EXERCISE BRIEF: Copy out every line of the data where the word "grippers" is found.

[DATASET SECTION Boundary: Start]

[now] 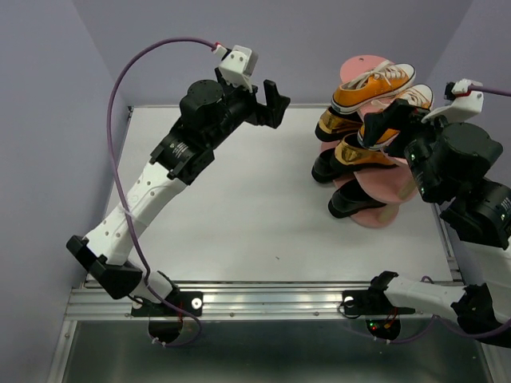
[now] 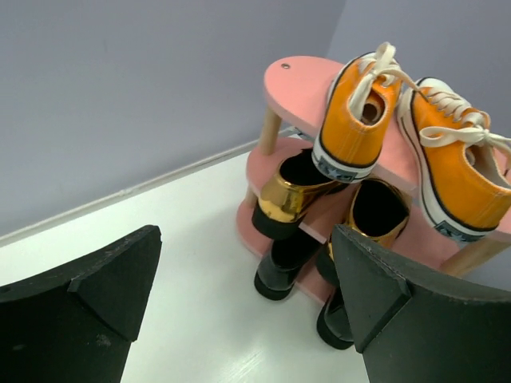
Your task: Place and organize the shoes onto the shoe shelf
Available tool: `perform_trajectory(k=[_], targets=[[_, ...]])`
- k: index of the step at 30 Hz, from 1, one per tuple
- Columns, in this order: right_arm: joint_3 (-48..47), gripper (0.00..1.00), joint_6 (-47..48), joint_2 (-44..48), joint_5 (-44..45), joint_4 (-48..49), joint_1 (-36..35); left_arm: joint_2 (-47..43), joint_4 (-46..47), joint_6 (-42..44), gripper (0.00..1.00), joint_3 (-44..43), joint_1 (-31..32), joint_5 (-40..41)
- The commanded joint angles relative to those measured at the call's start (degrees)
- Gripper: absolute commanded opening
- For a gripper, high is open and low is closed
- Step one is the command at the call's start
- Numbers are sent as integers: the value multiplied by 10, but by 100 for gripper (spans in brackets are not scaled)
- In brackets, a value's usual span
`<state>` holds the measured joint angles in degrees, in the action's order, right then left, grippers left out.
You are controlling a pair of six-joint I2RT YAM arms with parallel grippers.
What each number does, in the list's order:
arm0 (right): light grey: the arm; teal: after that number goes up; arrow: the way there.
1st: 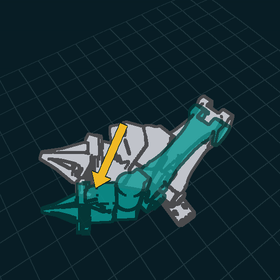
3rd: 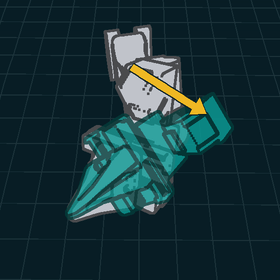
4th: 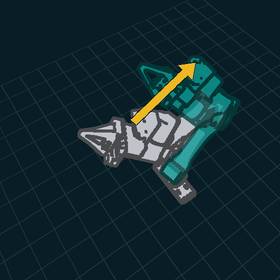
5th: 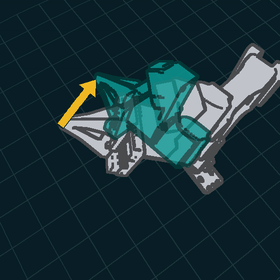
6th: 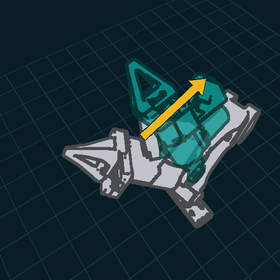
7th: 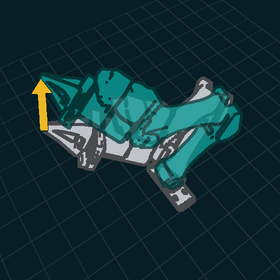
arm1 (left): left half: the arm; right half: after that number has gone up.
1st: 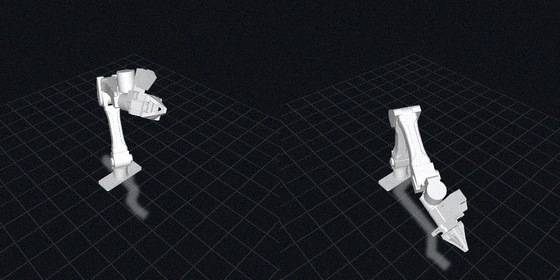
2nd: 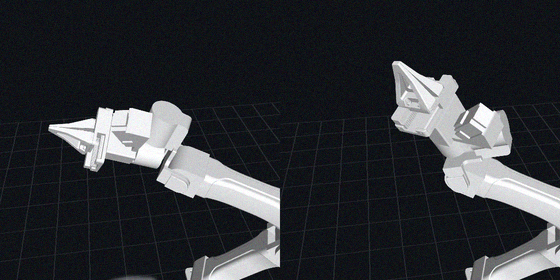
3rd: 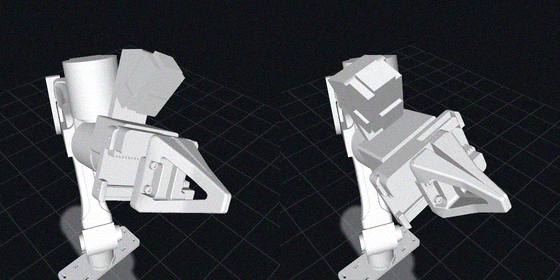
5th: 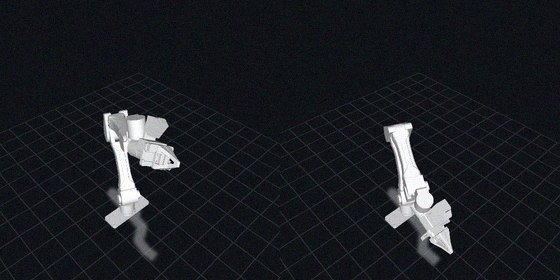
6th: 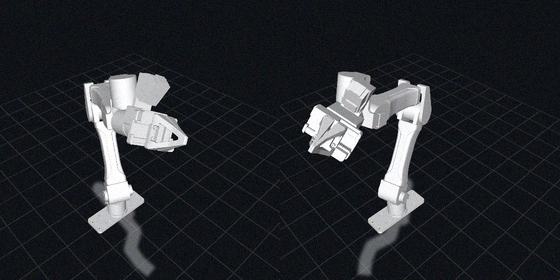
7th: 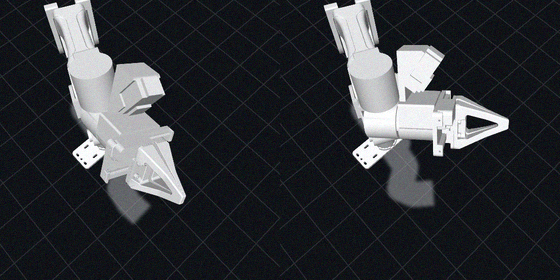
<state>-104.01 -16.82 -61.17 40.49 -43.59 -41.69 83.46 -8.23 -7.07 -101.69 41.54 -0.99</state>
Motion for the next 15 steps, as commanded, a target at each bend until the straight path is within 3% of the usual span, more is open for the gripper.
perform_trajectory(k=[1, 6, 15], targets=[[38, 100, -53, 18, 35, -85, -1, -70, 24, 3, 99, 38, 1, 75], [98, 100, -88, 26, 1, -98, -1, -111, 27, -5, 99, 83, 0, 114], [131, 100, -98, 17, 54, -60, -1, -117, 16, -4, 99, 94, 0, 126]])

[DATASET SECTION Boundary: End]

ANSWER FOR THIS EXERCISE:
`<state>` holds the measured joint angles in degrees, in the action's order, right then left, grippers left out.
You are controlling a pair of six-joint I2RT YAM arms with parallel grippers.

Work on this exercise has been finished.